* **WHAT YOU WILL DO**
Exactly the lines from the one containing "For each instance, a" to the final line below should be output, and no others.

* **INPUT RECORDS**
[Start of Attachment]
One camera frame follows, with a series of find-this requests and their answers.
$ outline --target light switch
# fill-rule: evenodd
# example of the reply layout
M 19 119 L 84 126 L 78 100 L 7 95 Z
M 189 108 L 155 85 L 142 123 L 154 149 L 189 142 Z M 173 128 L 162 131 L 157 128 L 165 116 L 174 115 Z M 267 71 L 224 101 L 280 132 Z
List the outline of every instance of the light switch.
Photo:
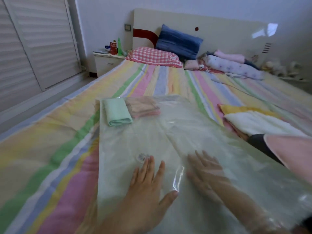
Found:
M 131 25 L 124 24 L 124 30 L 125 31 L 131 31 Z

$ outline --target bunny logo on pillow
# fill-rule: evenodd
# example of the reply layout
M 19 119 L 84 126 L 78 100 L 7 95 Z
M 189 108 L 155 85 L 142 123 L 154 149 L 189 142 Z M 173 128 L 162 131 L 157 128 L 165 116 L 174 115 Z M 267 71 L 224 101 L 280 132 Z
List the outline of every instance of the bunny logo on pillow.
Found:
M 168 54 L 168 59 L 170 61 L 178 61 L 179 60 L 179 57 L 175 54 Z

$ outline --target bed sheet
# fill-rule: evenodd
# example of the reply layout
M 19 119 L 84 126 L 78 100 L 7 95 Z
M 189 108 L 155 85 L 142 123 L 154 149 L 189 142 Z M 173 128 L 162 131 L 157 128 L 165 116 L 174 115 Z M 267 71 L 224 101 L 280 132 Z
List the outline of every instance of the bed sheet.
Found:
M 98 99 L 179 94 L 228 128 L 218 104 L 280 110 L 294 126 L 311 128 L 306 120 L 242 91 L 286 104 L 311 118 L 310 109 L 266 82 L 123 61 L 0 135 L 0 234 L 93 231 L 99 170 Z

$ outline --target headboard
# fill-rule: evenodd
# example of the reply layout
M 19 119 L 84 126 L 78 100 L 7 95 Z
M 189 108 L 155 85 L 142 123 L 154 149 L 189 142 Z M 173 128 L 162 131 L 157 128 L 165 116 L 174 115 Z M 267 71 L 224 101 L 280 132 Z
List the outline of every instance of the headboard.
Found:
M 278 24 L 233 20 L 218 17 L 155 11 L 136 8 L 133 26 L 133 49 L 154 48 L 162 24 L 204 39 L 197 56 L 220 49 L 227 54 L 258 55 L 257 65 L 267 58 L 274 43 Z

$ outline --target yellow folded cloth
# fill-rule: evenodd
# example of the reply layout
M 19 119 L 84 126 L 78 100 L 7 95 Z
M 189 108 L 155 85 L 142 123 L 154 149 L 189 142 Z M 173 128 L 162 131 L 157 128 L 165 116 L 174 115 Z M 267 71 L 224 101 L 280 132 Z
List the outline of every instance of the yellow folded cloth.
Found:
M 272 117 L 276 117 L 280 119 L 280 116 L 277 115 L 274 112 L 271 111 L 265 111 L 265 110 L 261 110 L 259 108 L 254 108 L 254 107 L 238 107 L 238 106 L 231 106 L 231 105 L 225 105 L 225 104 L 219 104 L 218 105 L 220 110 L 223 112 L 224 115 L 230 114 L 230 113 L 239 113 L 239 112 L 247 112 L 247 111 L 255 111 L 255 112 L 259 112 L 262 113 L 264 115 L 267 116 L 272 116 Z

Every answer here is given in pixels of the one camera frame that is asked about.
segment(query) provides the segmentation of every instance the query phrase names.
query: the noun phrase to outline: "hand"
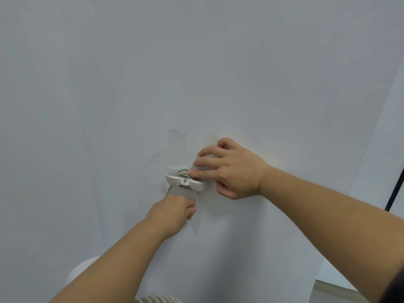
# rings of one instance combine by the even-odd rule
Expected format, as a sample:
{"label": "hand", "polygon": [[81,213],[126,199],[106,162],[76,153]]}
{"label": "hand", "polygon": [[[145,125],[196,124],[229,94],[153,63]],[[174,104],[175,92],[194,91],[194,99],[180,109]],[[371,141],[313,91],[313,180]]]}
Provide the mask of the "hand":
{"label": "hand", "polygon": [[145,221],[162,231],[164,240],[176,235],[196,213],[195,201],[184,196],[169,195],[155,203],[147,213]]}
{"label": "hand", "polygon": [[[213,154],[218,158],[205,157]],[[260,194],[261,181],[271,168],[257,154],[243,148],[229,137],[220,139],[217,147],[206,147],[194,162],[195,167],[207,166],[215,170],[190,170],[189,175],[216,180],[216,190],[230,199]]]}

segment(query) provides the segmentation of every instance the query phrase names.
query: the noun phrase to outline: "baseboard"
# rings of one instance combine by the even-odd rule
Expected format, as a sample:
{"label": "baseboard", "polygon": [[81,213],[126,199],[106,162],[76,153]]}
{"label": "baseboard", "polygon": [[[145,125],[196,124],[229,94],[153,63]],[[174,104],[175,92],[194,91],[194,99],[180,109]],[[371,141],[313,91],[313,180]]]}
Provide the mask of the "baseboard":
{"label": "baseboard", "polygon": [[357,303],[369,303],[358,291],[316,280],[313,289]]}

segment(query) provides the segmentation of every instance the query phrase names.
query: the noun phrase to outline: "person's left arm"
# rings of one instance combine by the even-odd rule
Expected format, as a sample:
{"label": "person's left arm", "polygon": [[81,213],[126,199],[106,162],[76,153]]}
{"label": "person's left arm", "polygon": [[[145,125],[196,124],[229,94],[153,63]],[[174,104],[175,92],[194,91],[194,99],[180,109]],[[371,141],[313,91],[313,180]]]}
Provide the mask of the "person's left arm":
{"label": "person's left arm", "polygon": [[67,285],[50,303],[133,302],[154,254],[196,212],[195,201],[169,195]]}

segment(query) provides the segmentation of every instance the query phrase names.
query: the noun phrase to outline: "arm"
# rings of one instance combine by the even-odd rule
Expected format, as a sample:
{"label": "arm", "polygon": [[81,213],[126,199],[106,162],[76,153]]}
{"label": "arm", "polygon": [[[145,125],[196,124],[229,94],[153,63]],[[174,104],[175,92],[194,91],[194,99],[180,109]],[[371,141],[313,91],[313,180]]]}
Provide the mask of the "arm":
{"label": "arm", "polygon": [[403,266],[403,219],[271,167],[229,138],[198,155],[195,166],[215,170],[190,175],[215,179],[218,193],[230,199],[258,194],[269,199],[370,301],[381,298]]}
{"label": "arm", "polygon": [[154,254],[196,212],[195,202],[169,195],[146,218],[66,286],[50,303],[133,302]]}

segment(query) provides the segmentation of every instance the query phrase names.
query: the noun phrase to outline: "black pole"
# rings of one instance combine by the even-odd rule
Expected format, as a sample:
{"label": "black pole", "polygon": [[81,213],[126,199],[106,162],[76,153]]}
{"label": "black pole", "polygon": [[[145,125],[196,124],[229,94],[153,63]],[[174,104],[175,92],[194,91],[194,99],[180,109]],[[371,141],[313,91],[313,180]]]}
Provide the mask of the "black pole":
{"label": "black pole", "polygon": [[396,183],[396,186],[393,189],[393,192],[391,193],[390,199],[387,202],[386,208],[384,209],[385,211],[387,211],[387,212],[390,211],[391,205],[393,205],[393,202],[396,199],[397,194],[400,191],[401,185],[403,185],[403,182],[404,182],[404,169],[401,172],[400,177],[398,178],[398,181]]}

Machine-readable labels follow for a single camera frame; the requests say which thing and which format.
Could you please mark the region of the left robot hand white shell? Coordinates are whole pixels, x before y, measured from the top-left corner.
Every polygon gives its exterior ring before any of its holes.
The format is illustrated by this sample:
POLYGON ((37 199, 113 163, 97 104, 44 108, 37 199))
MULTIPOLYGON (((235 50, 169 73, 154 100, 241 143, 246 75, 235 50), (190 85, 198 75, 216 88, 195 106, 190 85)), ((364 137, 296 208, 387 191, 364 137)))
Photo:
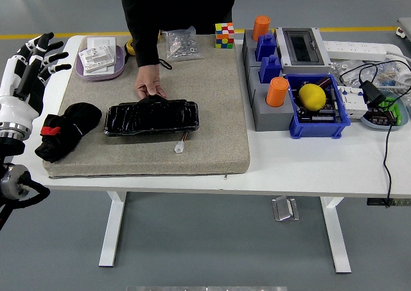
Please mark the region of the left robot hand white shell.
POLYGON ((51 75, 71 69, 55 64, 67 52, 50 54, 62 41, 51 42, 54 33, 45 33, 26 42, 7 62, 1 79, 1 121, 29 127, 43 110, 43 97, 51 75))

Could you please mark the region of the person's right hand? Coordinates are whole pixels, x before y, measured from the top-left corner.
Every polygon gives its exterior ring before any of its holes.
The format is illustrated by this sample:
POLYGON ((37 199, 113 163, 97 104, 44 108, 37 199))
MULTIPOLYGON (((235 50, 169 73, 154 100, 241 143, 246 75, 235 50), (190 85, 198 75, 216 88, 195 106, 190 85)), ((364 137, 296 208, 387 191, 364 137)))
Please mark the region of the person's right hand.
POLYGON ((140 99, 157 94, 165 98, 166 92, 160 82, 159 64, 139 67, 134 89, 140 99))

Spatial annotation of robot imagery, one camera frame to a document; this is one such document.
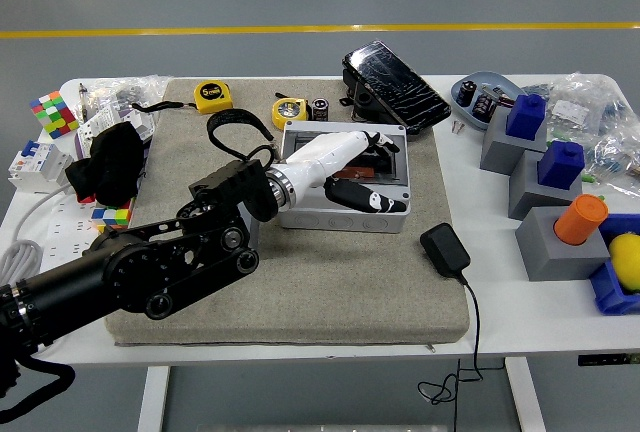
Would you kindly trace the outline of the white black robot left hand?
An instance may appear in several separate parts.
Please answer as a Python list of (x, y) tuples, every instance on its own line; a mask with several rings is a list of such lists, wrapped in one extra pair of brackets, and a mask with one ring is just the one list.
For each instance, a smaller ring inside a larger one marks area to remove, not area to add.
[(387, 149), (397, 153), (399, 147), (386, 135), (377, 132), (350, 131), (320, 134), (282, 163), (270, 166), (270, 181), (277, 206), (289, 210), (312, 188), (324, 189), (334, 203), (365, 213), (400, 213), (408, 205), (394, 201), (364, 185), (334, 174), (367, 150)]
[End of Attachment]
* **EXERCISE RESPONSE**
For each instance, a smaller ring inside a larger one marks area to remove, not area to add.
[(387, 149), (397, 153), (399, 147), (386, 135), (377, 132), (350, 131), (320, 134), (282, 163), (270, 166), (270, 181), (277, 206), (289, 210), (312, 188), (324, 189), (334, 203), (365, 213), (400, 213), (408, 205), (394, 201), (364, 185), (334, 174), (367, 150)]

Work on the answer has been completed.